Description of problem: Using a chaosmonkey-like game CNO got stuck in Progressing=True state Version-Release number of selected component (if applicable): 4.1.3 How reproducible: Rare chance to hit this on actual system Steps to Reproduce: 1. Kill one of the multus pods 2. Kill CNO pod Actual results: If the new CNO pod comes back sooner than multus DS refreshes status, CNO would get stuck in Progressing=True Expected results: CNO would refresh Progressing state once Multus DS is available Additional info:
It's not just multus. The problem is that CNO doesn't ensure that the operator status is correct when it starts up.
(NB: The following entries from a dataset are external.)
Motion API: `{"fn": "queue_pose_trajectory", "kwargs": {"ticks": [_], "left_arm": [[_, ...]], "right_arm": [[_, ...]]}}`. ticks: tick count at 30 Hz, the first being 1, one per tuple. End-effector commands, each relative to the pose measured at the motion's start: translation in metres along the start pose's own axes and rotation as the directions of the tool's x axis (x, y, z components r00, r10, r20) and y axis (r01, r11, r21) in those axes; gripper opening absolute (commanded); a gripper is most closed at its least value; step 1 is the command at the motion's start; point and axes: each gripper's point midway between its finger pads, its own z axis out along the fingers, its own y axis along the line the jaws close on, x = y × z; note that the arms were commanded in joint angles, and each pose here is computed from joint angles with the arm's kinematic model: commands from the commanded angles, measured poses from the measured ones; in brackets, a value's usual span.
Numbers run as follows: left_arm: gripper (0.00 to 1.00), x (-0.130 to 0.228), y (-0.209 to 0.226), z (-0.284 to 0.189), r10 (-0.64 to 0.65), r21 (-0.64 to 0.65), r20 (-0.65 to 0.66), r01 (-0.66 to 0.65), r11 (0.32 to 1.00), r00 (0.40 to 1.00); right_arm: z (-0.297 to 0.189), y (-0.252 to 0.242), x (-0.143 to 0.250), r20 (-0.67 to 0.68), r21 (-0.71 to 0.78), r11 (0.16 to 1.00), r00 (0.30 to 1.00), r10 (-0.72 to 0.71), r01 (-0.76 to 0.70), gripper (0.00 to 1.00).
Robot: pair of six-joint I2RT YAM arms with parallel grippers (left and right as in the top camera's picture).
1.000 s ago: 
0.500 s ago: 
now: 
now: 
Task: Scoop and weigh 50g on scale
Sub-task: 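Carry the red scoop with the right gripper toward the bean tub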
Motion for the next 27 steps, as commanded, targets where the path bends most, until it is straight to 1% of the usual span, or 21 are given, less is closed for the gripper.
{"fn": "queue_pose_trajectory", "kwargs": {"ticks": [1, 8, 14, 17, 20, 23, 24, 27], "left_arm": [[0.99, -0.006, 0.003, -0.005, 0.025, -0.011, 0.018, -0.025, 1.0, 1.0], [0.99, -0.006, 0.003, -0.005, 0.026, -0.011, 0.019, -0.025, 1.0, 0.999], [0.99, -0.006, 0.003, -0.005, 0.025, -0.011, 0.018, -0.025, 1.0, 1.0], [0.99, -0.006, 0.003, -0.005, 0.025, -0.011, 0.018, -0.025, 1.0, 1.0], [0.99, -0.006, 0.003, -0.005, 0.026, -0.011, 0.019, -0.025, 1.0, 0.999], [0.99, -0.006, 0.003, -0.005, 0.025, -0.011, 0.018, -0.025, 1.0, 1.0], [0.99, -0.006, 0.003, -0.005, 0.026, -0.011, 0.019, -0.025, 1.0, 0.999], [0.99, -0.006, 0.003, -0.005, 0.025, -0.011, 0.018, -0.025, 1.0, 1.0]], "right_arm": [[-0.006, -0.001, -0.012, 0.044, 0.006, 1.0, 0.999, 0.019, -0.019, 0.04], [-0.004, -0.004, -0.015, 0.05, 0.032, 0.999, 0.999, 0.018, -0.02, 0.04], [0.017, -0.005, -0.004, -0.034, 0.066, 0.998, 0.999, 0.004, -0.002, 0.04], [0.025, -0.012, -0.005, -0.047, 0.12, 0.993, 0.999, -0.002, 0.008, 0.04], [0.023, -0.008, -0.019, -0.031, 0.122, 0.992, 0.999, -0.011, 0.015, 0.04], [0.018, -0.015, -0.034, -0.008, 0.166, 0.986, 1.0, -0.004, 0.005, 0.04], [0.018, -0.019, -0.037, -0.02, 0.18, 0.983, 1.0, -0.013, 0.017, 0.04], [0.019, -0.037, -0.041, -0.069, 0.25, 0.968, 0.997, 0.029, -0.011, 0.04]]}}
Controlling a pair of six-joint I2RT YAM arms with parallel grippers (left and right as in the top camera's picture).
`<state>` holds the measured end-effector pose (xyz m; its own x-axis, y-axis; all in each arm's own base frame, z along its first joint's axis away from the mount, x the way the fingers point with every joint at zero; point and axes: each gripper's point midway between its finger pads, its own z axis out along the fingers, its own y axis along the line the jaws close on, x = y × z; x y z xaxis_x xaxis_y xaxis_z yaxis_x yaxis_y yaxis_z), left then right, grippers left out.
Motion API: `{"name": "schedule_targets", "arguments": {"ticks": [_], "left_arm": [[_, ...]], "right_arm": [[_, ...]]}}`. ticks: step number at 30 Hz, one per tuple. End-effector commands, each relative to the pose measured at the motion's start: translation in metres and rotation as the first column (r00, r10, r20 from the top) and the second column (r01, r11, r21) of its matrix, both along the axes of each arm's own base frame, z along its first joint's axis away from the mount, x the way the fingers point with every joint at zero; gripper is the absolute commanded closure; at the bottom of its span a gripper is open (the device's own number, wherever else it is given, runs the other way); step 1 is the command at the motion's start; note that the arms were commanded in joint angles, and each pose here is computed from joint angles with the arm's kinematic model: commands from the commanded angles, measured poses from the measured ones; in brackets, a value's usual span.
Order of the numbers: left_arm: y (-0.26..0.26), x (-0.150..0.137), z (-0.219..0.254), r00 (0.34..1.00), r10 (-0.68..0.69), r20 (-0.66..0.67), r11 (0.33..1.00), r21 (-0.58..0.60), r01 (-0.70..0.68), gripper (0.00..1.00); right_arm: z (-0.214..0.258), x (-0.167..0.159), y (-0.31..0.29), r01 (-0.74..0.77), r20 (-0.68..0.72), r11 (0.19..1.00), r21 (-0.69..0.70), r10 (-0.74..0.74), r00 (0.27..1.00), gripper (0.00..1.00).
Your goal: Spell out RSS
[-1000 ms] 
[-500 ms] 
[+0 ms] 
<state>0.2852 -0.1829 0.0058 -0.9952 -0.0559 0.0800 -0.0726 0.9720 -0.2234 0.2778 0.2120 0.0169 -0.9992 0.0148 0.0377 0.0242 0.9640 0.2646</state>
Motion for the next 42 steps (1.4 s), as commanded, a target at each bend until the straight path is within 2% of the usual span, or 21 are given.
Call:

It only updates it when something changes while the CNO is running. So the order of events is: 1. multus pod is killed 2. multus daemonset updates to reflect that we're missing a multus pod 3. CNO sees the daemonset change, updates operator state to Progressing 4. CNO is killed 5. multus pod is restarted, multus daemonset updates to say it's OK 6. CNO is restarted, does nothing 7. (5 minutes later) CNO does a full resync, sees that nothing has changed, does nothing 8. (eventually) another multus pod is killed and comes back, CNO finally fixes operator status
I think Alexander fixed this. Over him to verify and close.
Yes, this has been fixed with the PR: https://github.com/openshift/cluster-network-operator/pull/232 I am assigning "modified" for QA testing.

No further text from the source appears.